» **Work item**
The span to repeat in the listing below runs from the line containing "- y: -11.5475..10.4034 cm" to the line containing "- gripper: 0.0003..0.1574", inclusive. Repeat it exactly, and only it.

** Opening Data under study block **

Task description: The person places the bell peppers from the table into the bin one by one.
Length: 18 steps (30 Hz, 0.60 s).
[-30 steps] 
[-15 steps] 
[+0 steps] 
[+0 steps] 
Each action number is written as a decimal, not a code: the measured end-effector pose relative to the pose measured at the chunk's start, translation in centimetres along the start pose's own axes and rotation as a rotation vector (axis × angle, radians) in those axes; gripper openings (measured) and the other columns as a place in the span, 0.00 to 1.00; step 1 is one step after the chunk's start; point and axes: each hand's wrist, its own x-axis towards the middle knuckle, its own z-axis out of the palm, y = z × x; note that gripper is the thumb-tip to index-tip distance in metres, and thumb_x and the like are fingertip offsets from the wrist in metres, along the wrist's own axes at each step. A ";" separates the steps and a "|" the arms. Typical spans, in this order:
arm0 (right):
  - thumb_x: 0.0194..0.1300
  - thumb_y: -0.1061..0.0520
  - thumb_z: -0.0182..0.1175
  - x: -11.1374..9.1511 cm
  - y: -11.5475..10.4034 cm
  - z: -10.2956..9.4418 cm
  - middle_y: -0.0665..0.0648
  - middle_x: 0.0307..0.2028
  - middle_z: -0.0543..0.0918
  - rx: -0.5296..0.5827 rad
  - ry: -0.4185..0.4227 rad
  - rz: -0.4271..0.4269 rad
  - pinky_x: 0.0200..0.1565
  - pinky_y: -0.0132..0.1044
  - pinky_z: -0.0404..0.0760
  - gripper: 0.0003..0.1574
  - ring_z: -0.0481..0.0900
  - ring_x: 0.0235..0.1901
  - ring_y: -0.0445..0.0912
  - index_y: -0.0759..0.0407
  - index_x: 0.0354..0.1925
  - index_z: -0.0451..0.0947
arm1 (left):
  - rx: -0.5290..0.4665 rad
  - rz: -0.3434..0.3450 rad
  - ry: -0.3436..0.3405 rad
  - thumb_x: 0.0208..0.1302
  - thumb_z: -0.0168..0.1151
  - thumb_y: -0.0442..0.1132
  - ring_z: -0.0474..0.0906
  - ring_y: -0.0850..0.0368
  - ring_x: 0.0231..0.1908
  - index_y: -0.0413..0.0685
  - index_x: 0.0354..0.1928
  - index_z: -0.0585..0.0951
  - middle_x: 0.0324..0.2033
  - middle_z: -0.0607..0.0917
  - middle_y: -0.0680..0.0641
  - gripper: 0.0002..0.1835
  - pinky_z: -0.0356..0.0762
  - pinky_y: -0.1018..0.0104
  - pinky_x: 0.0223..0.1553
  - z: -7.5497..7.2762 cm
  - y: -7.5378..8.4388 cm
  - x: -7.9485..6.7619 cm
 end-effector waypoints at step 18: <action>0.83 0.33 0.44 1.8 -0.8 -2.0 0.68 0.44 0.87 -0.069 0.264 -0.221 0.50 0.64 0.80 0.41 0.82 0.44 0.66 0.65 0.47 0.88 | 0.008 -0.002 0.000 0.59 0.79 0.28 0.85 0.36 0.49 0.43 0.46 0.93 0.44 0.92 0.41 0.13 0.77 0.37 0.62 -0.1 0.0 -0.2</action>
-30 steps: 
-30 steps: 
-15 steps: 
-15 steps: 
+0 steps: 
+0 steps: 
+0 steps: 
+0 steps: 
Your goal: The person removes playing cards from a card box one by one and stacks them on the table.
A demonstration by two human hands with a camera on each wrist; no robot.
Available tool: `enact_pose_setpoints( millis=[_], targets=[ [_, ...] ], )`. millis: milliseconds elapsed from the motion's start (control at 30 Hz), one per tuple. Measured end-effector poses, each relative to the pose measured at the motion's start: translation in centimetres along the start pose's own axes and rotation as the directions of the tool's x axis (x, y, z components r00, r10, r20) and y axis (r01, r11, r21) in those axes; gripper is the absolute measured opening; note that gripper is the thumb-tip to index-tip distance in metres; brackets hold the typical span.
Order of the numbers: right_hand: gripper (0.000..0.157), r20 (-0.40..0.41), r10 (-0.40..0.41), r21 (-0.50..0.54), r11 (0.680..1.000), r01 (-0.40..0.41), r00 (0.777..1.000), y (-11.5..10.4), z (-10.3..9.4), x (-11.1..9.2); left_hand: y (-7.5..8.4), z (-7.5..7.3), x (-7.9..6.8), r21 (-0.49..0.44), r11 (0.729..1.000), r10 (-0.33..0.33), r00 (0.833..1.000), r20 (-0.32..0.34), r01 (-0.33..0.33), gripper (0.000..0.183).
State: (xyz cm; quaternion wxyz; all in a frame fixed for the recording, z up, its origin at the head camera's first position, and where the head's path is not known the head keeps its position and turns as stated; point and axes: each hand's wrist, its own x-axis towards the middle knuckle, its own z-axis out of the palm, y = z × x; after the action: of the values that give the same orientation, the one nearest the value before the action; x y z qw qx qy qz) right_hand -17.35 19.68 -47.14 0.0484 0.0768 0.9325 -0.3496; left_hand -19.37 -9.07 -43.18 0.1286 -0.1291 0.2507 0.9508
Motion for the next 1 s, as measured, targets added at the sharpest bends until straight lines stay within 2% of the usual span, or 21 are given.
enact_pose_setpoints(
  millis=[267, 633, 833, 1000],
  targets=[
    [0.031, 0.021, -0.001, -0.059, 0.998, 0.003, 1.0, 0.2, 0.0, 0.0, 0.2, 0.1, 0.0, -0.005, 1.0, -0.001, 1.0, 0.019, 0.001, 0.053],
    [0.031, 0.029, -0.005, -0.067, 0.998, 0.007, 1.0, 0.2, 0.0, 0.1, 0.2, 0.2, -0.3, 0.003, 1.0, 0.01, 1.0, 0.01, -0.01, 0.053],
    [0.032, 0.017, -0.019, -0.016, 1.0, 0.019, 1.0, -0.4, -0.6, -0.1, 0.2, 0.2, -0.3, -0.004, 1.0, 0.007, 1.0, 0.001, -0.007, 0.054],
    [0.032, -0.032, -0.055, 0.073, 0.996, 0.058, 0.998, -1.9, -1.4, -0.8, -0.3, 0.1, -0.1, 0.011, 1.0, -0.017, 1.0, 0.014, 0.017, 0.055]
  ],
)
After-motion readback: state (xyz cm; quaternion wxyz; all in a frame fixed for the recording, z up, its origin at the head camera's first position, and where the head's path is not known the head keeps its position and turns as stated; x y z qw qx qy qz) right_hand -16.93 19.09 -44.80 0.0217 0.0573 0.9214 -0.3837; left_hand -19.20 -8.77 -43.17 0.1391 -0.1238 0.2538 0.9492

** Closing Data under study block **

» **Answer for this exercise**
  - y: -11.5475..10.4034 cm
  - z: -10.2956..9.4418 cm
  - middle_y: -0.0665..0.0648
  - middle_x: 0.0307..0.2028
  - middle_z: -0.0543..0.0918
  - rx: -0.5296..0.5827 rad
  - ry: -0.4185..0.4227 rad
  - rz: -0.4271..0.4269 rad
  - pinky_x: 0.0200..0.1565
  - pinky_y: -0.0132..0.1044
  - pinky_z: -0.0404..0.0760
  - gripper: 0.0003..0.1574

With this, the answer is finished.